#### THE PROBLEM:
Look through the listing below, and wherever a line has the string "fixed", copy it.

————

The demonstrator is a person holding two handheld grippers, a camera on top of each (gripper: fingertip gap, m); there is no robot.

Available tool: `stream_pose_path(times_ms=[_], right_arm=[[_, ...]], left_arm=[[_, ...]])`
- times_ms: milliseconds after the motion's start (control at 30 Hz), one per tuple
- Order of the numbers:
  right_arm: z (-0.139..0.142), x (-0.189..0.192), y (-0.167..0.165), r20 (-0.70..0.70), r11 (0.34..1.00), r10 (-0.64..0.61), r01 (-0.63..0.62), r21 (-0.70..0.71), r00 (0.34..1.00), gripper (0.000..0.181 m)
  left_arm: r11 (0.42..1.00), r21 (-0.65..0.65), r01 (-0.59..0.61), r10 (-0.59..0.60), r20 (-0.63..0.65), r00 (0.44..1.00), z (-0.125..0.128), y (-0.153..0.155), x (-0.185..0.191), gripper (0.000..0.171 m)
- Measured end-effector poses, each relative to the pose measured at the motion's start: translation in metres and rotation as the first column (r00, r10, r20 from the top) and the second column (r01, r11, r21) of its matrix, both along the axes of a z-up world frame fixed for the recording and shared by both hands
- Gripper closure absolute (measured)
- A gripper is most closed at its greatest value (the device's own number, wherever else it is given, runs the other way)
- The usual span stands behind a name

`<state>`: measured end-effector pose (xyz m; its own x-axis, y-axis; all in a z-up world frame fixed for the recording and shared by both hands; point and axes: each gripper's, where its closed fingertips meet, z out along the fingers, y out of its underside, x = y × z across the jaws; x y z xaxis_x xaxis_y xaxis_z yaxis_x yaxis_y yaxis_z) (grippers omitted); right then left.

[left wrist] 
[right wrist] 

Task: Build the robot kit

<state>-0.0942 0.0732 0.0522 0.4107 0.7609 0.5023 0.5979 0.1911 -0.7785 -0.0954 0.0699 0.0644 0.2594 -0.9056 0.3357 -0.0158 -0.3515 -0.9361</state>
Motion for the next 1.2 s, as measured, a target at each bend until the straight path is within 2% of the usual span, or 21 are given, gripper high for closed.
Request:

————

#### ANSWER SPACE:
- Measured end-effector poses, each relative to the pose measured at the motion's start: translation in metres and rotation as the first column (r00, r10, r20 from the top) and the second column (r01, r11, r21) of its matrix, both along the axes of a z-up world frame fixed for the recording and shared by both hands
`<state>`: measured end-effector pose (xyz m; its own x-axis, y-axis; all in a z-up world frame fixed for the recording and shared by both hands; point and axes: each gripper's, where its closed fingertips meet, z out along the fingers, y out of its underside, x = y × z across the jaws; x y z xaxis_x xaxis_y xaxis_z yaxis_x yaxis_y yaxis_z) (grippers omitted); right then left.

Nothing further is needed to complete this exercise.